Need for sturdy roofs spurred student engineering project
THE SANTA CLARA
October 8, 2015
The four Broncos were in the midst of a two week trip to Rwanda to teach community members in the village of Kigali how to construct a press they developed to build clay roof tiles.
Seniors David Swan, Ryan Sidley and Mohit Nalavadi and junior JJ Galvin helped develop the press as a part of an Engineers Without Borders project. In Kigali, a lot of community members live in adobe houses with thatched roofs, which fare poorly in the rain, said Nalavadi, president of Santa Clara’s EWB Chapter. The students learned about this problem through the NGO, PICO International, and decided to find a solution.
Currently, Rwandans form roof tiles by taking a ball of clay, putting it into a frame, then flattening it out with a rolling pin, according to Swan. The team’s press lessens the labor involved in the tile-making process and creates more efficiency by removing the rolling pin.

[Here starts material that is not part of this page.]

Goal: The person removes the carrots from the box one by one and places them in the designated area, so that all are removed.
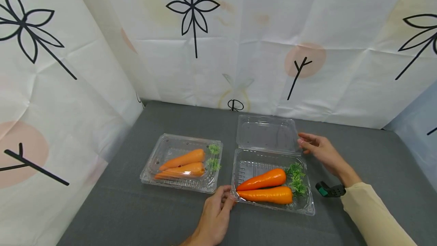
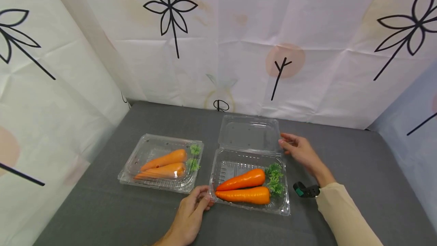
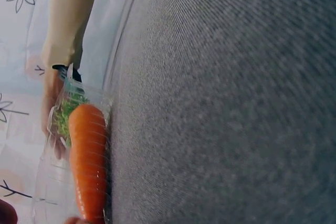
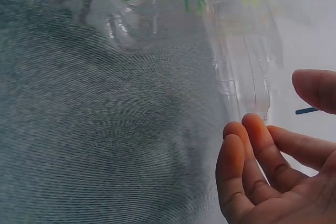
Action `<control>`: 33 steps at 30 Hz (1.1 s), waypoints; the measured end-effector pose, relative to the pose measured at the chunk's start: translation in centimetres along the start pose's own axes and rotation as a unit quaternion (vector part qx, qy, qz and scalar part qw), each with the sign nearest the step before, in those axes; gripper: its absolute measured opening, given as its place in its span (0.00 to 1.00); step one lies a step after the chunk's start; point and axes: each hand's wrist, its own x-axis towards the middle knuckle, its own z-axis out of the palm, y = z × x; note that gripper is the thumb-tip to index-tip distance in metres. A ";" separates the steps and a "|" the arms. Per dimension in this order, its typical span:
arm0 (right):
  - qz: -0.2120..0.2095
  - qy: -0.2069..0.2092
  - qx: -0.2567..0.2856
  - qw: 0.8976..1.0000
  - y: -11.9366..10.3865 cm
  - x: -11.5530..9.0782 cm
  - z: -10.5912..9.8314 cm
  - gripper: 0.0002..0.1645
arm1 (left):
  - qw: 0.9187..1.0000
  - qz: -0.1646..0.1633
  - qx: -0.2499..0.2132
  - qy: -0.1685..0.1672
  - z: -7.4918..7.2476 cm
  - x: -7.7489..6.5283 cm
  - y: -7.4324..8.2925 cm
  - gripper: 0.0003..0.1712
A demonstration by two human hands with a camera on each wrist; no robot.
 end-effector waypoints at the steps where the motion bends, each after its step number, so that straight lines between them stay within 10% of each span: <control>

The clay is instead placed inside of a mold and then flattened out by a piece of machinery attached to a lever, he said.
“They wanted to learn to do it themselves and we had an instruction booklet, but as soon as we started and showed them how to use the tools, they took [the project] over completely,” Galvin said.
He added that the project opened his eyes to the importance of building innovations that go back to the basics rather than only focusing on developing the latest and greatest high tech inventions.
“It’s really cool to see your work immediately be able to help someone,” Galvin said. “Even something simple like a tile press can change their lives dramatically. They will produce way more tiles, be able to start new businesses and build way more homes.”
In addition to working with community members, the group spent half of the trip collaborating with two Rwandan universities — Integrated Polytechnic Regional Centre, a vocational school, and the University of Rwanda — to teach them about their tile press design and work on any engineering issues that came up.
“The infrusture was surprising,” Galvin said. “You hear a lot about the poverty in Africa but the main city was quite large. The people were incredibly welcoming, and the countryside and the nature was stunning — you can’t imagine how many hills there were.”
Despite the success of teaching the Rwandans how to build the tile press, modifications still need to be made on the machine. While building it, the students realized that the press needed to be retrofitted to produce larger tiles, since the tiles shrunk too much to be placed on roofs after they were fired in the kiln, Swan said.
The team is fixing the problem and sending back new parts to Rwanda by the end of the month.
They are also building a bike-powered clay mixer — the rider must go at a constant pace in order to produce enough energy to churn the clay. The mixer can produce thirty pounds of clay in ten minutes.
The team is also planning on building a kiln powered by biodegradable waste products.
Kigali villagers keep the fire going in their kilns 24 hours a day, which are powered by burning about three or four trees per day to produce 1,000 tiles, Nalavadi said.
“The biggest problem I saw was deforestation because they were cutting down a lot of wood to fire their tiles and cook their water and that was really unsustainable,” Nalavadi said.
Eventually, they hope to produce the metal tile press materials in Rwanda rather than overseas to make it more convenient for communities to begin building their own tile presses.
The two-week trip was funded by a grant from the Miller Center for Social Entrepreneurship.